_Activity_
Copy each line of the listing below where the word "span" turns up.
####
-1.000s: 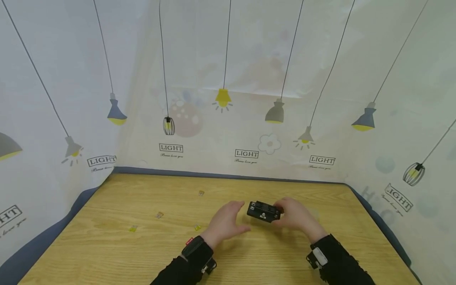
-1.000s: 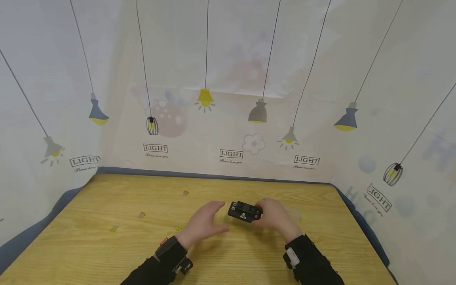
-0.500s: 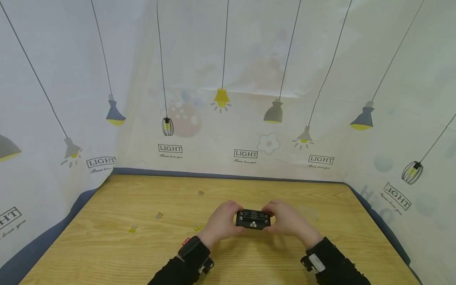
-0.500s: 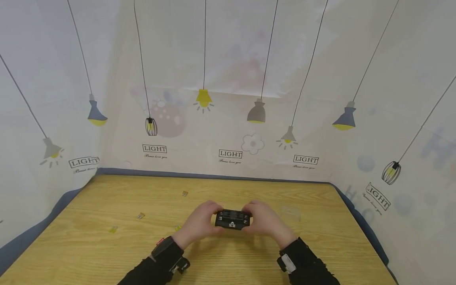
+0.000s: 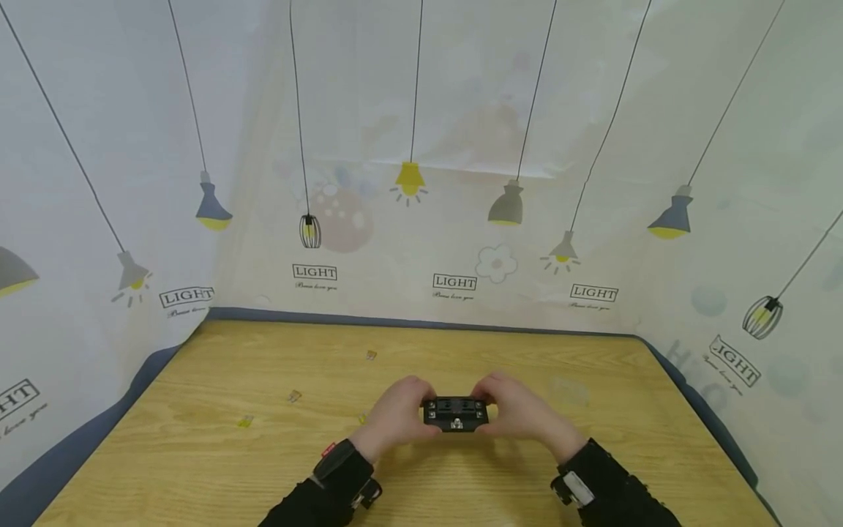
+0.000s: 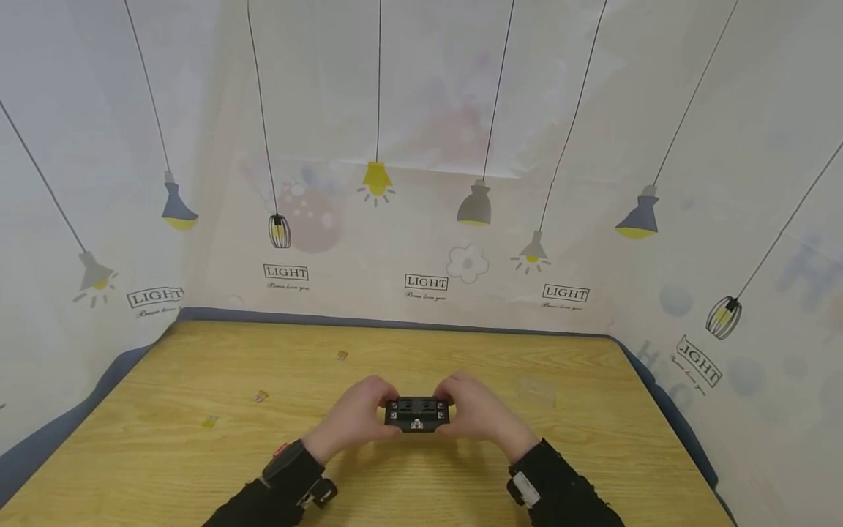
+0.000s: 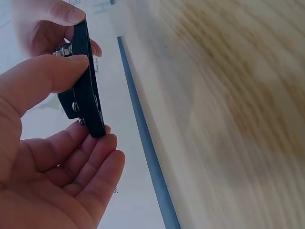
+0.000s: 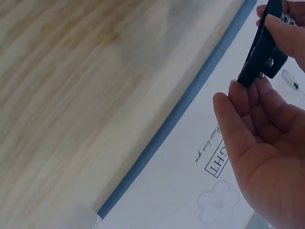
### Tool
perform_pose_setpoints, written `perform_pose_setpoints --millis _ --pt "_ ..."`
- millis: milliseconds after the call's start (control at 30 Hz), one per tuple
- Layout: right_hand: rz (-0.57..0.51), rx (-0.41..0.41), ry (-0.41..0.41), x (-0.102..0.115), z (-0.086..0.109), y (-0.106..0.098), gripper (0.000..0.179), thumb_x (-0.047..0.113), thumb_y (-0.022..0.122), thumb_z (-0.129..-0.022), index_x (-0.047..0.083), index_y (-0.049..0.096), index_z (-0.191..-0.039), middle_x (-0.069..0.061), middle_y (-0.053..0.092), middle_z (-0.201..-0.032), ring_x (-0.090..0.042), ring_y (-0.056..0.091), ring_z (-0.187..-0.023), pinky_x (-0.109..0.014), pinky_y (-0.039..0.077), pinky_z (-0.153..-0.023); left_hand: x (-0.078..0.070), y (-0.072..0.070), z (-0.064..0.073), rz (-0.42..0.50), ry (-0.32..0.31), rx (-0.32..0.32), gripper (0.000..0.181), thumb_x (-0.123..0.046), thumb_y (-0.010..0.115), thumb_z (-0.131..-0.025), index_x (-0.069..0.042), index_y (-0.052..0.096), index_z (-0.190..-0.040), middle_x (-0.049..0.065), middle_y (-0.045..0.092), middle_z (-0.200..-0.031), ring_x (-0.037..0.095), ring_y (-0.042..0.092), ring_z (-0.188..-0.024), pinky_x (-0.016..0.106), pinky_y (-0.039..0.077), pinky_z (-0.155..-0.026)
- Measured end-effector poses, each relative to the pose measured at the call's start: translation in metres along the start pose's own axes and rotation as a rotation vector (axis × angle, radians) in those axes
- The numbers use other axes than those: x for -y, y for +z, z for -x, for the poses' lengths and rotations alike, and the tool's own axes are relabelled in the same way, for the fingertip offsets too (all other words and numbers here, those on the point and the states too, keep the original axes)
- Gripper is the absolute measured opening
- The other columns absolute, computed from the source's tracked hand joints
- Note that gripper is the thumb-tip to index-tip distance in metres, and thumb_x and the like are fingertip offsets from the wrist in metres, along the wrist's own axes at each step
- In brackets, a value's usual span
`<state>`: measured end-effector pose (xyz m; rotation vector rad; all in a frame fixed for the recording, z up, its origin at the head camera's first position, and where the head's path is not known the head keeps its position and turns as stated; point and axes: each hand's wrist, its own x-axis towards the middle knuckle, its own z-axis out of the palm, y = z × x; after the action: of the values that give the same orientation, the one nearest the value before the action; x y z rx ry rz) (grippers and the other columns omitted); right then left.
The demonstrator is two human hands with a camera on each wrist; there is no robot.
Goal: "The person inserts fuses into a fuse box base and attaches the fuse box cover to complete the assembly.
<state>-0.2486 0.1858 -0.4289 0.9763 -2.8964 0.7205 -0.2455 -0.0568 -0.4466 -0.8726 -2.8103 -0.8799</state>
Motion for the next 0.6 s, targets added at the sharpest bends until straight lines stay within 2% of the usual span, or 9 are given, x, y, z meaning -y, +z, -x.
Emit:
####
_Written response_
- In brackets, a value's usual span
Motion for the next 0.6 s, targets added at the sharpest bends until straight lines stay within 2% of the usual span, or 9 are given, x, y, z meaning -y, +z, -x.

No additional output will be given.